▸ **Task details**: Reproduce the listing below verbatim.

▸ **Dataset section**:
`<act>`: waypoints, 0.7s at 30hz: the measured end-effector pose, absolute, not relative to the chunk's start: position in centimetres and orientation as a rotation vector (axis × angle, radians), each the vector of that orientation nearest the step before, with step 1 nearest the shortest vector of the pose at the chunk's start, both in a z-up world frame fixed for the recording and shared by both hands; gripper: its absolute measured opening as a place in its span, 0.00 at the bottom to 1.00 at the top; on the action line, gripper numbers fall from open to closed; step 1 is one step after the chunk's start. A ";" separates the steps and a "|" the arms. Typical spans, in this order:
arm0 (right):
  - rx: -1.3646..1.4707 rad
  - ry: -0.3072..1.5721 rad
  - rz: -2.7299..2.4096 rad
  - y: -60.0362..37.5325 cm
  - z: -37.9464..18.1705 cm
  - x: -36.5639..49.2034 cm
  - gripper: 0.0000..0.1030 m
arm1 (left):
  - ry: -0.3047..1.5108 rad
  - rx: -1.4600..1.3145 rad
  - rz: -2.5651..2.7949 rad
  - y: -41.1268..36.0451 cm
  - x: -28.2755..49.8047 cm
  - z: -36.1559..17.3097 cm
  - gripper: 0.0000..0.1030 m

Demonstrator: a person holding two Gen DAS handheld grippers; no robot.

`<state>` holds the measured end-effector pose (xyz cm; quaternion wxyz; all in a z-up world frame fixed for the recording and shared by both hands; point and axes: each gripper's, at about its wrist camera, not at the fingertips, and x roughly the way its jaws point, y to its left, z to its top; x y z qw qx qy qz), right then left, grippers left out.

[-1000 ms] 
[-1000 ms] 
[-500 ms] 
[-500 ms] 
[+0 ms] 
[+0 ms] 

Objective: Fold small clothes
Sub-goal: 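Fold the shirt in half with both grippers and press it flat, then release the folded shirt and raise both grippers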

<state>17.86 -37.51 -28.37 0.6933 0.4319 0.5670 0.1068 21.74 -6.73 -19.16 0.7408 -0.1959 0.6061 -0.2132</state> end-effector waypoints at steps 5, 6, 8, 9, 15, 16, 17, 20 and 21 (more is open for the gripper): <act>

▸ **Task output**:
`<act>`: waypoints, 0.7s at 30hz: the measured end-effector pose, absolute, not relative to the chunk's start: position in centimetres and orientation as a rotation vector (axis × angle, radians), each the vector of that orientation nearest the step before, with step 1 nearest the shortest vector of the pose at the chunk's start, both in a z-up world frame fixed for the recording and shared by both hands; gripper: its absolute measured opening as a place in its span, 0.00 at the bottom to 1.00 at the top; on the action line, gripper numbers fall from open to closed; step 1 is one step after the chunk's start. A ";" separates the steps and a "|" the arms. Typical spans, in this order:
arm0 (right):
  - rx: -1.3646..1.4707 rad
  - ry: -0.3072..1.5721 rad
  - rz: -2.7299..2.4096 rad
  - y: -60.0362..37.5325 cm
  - z: -37.9464..18.1705 cm
  - x: -36.5639..49.2034 cm
  - gripper: 0.0000..0.1030 m
arm1 (left):
  - ry: -0.3047..1.5108 rad
  - rx: -1.4600..1.3145 rad
  - rz: -2.5651..2.7949 rad
  - y: -41.1268..36.0451 cm
  - x: -28.2755..49.8047 cm
  - z: -36.1559..17.3097 cm
  - gripper: 0.0000..0.1030 m

Demonstrator: a person holding two Gen DAS handheld grippers; no robot.

`<state>` holds the measured end-effector pose (xyz cm; quaternion wxyz; all in a z-up world frame fixed for the recording and shared by both hands; point and axes: each gripper's, at about its wrist camera, not at the fingertips, and x roughly the way its jaws point, y to its left, z to its top; x y z qw qx qy qz), right then left, grippers left out.

[-1000 ms] 
[-1000 ms] 
[-500 ms] 
[-500 ms] 
[+0 ms] 
[+0 ms] 

Objective: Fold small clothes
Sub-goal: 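Fold the shirt in half with both grippers and press it flat, then release the folded shirt and raise both grippers
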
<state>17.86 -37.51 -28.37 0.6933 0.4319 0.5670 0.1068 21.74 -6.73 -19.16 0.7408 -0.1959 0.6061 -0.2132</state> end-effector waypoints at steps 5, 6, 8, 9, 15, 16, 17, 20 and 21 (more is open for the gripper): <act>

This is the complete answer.